Cuomo’s team of Ivy League engineers drafted a new engineering design “never used in the United States” to supplement the full shutdown, Cuomo explained during Thursday’s press conference:
To make a long story short: They have proposed a new design to use in the tunnel. It is a design that has not been used in the united states before to the best of our knowledge. It has been implemented in Europe. It has never been implemented in a tunnel restoration project. They came up with that design suggestion that uses many new innovations that are new to, frankly, the rail industry in this country. But the MTA has gone through their recommendations and gone through the new design, and the MTA believes that it is feasible, it’s highly innovative but that it is feasible. Long story short, with this design, it would not be necessary to close the L train tunnel at all, which would be a phenomenal benefit to the people of New York City. There would need to be some night and weekend closures of only one tube, so service would still work because there are two tunnels, but it would be a major, major breakthrough, and that’s what we want to discuss with you today.
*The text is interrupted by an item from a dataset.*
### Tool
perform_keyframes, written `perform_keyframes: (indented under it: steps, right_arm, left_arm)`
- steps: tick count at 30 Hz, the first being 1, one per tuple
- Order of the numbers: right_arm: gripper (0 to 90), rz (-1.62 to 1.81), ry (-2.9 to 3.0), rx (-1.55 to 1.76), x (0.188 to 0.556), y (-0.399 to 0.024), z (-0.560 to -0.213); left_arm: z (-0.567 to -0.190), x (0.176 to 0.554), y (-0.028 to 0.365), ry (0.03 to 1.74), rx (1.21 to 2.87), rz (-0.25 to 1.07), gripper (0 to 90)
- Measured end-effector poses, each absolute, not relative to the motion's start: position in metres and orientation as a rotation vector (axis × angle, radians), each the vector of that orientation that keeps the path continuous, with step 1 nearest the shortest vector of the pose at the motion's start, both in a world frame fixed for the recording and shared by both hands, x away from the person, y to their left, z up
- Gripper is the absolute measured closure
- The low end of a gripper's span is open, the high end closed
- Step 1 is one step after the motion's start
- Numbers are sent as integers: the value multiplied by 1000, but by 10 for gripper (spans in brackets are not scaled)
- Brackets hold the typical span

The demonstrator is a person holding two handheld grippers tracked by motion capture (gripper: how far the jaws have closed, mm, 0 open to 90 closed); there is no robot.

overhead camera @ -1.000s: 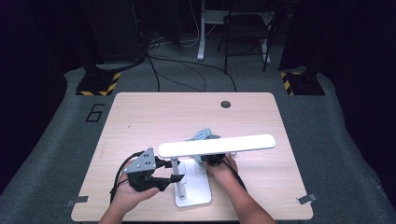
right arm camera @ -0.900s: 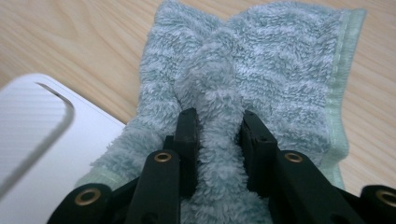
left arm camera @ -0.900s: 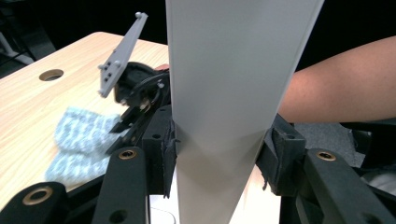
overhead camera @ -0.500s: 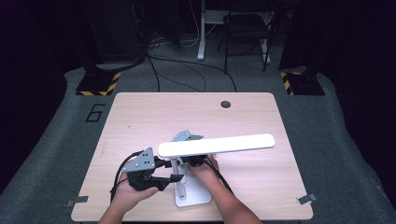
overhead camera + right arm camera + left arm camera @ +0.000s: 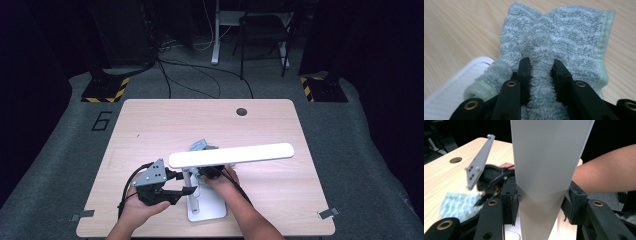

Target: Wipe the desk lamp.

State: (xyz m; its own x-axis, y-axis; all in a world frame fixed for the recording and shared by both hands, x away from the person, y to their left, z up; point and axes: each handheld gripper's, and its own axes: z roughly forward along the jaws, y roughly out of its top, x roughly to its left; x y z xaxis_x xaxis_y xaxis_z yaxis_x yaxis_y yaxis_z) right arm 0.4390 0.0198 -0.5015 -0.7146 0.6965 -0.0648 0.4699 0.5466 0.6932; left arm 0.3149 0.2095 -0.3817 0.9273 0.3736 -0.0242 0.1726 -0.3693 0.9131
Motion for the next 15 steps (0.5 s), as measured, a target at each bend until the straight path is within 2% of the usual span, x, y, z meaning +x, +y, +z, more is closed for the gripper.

Watch the full press conference:
— Eyewitness News (@ABC7NY) January 3, 2019
While the highly reputable engineers’ plans have been approved by the MTA, challenges do exist in the reconstruction process, Reuters reports.
One of the biggest changes in the new plan is that the MTA will no longer remove and replace all 32,000 feet of benchwall, a gangway-like walkway that allows workers, or evacuating passengers, to walk along the edge of the tunnel.
Instead, weakened parts of the benchwall will be patched up with strengthened, industrial-use plastic. The cables that currently run inside the benchwall will instead be suspended from racks higher up the tunnel wall.